Task instructions. Give back the full set of entries exactly, keeping each line intact.

-------- Recorded data

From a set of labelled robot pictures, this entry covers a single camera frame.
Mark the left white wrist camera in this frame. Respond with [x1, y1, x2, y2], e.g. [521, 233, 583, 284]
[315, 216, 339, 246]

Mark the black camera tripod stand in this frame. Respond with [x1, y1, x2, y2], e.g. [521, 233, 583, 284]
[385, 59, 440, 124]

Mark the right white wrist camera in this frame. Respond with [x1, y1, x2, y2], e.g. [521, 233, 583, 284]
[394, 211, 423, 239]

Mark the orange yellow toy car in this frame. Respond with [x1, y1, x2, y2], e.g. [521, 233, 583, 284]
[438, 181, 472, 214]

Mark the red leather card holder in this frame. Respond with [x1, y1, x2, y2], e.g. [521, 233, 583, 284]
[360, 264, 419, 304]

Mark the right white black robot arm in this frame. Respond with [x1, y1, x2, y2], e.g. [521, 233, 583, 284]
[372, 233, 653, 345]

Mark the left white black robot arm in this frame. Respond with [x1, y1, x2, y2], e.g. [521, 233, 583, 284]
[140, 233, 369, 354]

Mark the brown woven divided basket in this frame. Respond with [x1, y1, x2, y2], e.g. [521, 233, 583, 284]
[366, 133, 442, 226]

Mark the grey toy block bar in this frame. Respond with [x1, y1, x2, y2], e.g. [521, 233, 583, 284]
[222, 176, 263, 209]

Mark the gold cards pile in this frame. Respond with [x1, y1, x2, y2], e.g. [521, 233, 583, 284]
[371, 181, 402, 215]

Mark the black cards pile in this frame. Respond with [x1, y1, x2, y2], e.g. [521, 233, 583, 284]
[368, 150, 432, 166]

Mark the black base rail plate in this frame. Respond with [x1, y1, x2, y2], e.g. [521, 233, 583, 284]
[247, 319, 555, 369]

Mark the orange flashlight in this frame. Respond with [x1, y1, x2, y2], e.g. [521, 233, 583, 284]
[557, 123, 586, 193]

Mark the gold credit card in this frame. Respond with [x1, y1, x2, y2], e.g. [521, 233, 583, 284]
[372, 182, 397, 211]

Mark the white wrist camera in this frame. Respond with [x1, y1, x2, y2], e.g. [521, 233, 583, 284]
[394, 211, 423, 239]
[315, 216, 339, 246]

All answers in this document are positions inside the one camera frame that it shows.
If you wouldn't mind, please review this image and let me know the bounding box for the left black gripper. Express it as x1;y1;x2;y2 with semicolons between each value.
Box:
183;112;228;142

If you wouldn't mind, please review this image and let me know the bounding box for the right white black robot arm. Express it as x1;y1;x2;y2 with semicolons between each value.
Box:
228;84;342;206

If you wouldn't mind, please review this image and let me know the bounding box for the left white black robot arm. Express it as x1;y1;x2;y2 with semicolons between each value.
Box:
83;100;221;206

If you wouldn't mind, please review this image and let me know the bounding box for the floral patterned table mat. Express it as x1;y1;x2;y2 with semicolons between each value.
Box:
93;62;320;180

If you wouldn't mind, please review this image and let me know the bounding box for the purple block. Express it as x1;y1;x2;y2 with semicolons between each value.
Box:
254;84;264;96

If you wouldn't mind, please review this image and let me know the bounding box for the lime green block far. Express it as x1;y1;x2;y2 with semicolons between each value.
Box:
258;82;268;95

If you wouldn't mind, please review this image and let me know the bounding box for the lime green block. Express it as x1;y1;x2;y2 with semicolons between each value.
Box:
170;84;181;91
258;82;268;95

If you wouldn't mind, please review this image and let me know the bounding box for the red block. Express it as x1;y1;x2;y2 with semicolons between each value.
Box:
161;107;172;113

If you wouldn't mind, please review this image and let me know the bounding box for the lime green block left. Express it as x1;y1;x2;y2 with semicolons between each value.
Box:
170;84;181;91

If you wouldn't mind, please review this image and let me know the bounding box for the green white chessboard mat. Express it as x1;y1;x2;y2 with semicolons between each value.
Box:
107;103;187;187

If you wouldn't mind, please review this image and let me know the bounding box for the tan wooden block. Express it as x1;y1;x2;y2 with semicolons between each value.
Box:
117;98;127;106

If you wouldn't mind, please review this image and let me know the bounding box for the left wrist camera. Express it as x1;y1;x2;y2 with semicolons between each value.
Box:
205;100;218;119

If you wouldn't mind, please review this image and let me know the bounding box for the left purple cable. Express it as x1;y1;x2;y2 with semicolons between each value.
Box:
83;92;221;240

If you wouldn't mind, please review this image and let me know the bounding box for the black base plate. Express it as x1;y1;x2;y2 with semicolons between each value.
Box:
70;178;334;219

----------------

Result of this task.
From a set of labelled robot pictures, this entry covers a single camera frame.
Mark the left white wrist camera in this frame. Respond with [x1, y1, x2, y2], e.g. [521, 233, 583, 284]
[315, 216, 339, 246]

Mark the black camera tripod stand in this frame. Respond with [x1, y1, x2, y2], e.g. [521, 233, 583, 284]
[385, 59, 440, 124]

Mark the right white wrist camera in this frame. Respond with [x1, y1, x2, y2], e.g. [521, 233, 583, 284]
[394, 211, 423, 239]

Mark the orange yellow toy car in this frame. Respond with [x1, y1, x2, y2], e.g. [521, 233, 583, 284]
[438, 181, 472, 214]

Mark the red leather card holder in this frame. Respond with [x1, y1, x2, y2], e.g. [521, 233, 583, 284]
[360, 264, 419, 304]

Mark the right white black robot arm in this frame. Respond with [x1, y1, x2, y2], e.g. [521, 233, 583, 284]
[372, 233, 653, 345]

Mark the left white black robot arm in this frame. Respond with [x1, y1, x2, y2], e.g. [521, 233, 583, 284]
[140, 233, 369, 354]

Mark the brown woven divided basket in this frame. Respond with [x1, y1, x2, y2], e.g. [521, 233, 583, 284]
[366, 133, 442, 226]

Mark the grey toy block bar in this frame. Respond with [x1, y1, x2, y2], e.g. [521, 233, 583, 284]
[222, 176, 263, 209]

Mark the gold cards pile in this frame. Respond with [x1, y1, x2, y2], e.g. [521, 233, 583, 284]
[371, 181, 402, 215]

Mark the black cards pile in this frame. Respond with [x1, y1, x2, y2], e.g. [521, 233, 583, 284]
[368, 150, 432, 166]

Mark the black base rail plate in this frame. Respond with [x1, y1, x2, y2], e.g. [521, 233, 583, 284]
[247, 319, 555, 369]

Mark the orange flashlight in this frame. Respond with [x1, y1, x2, y2], e.g. [521, 233, 583, 284]
[557, 123, 586, 193]

Mark the gold credit card in this frame. Respond with [x1, y1, x2, y2], e.g. [521, 233, 583, 284]
[372, 182, 397, 211]

Mark the white wrist camera in this frame. Respond with [x1, y1, x2, y2], e.g. [521, 233, 583, 284]
[394, 211, 423, 239]
[315, 216, 339, 246]

All answers in this document are positions inside the one camera frame that it shows.
If you wouldn't mind, please review this image and let me know the bounding box for the left black gripper. Express it as x1;y1;x2;y2 with semicolons between each value.
Box:
183;112;228;142

If you wouldn't mind, please review this image and let me know the bounding box for the right white black robot arm. Express it as x1;y1;x2;y2 with semicolons between each value.
Box:
228;84;342;206

If you wouldn't mind, please review this image and let me know the bounding box for the left white black robot arm. Express it as x1;y1;x2;y2 with semicolons between each value.
Box:
83;100;221;206

If you wouldn't mind, please review this image and let me know the bounding box for the floral patterned table mat. Express it as x1;y1;x2;y2 with semicolons between each value.
Box:
93;62;320;180

If you wouldn't mind, please review this image and let me know the bounding box for the purple block. Express it as x1;y1;x2;y2 with semicolons between each value.
Box:
254;84;264;96

If you wouldn't mind, please review this image and let me know the bounding box for the lime green block far. Express it as x1;y1;x2;y2 with semicolons between each value.
Box:
258;82;268;95

If you wouldn't mind, please review this image and let me know the bounding box for the lime green block. Express it as x1;y1;x2;y2 with semicolons between each value.
Box:
170;84;181;91
258;82;268;95

If you wouldn't mind, please review this image and let me know the bounding box for the red block. Express it as x1;y1;x2;y2 with semicolons between each value.
Box:
161;107;172;113

If you wouldn't mind, please review this image and let me know the bounding box for the lime green block left. Express it as x1;y1;x2;y2 with semicolons between each value.
Box:
170;84;181;91

If you wouldn't mind, please review this image and let me know the bounding box for the green white chessboard mat. Express it as x1;y1;x2;y2 with semicolons between each value.
Box:
107;103;187;187

If you wouldn't mind, please review this image and let me know the bounding box for the tan wooden block. Express it as x1;y1;x2;y2 with semicolons between each value.
Box:
117;98;127;106

If you wouldn't mind, please review this image and let me know the bounding box for the left wrist camera. Express it as x1;y1;x2;y2 with semicolons between each value.
Box:
205;100;218;119

If you wouldn't mind, please review this image and let me know the bounding box for the left purple cable. Express it as x1;y1;x2;y2 with semicolons between each value.
Box:
83;92;221;240

If you wouldn't mind, please review this image and let me know the bounding box for the black base plate. Express it as x1;y1;x2;y2 with semicolons between each value.
Box:
70;178;334;219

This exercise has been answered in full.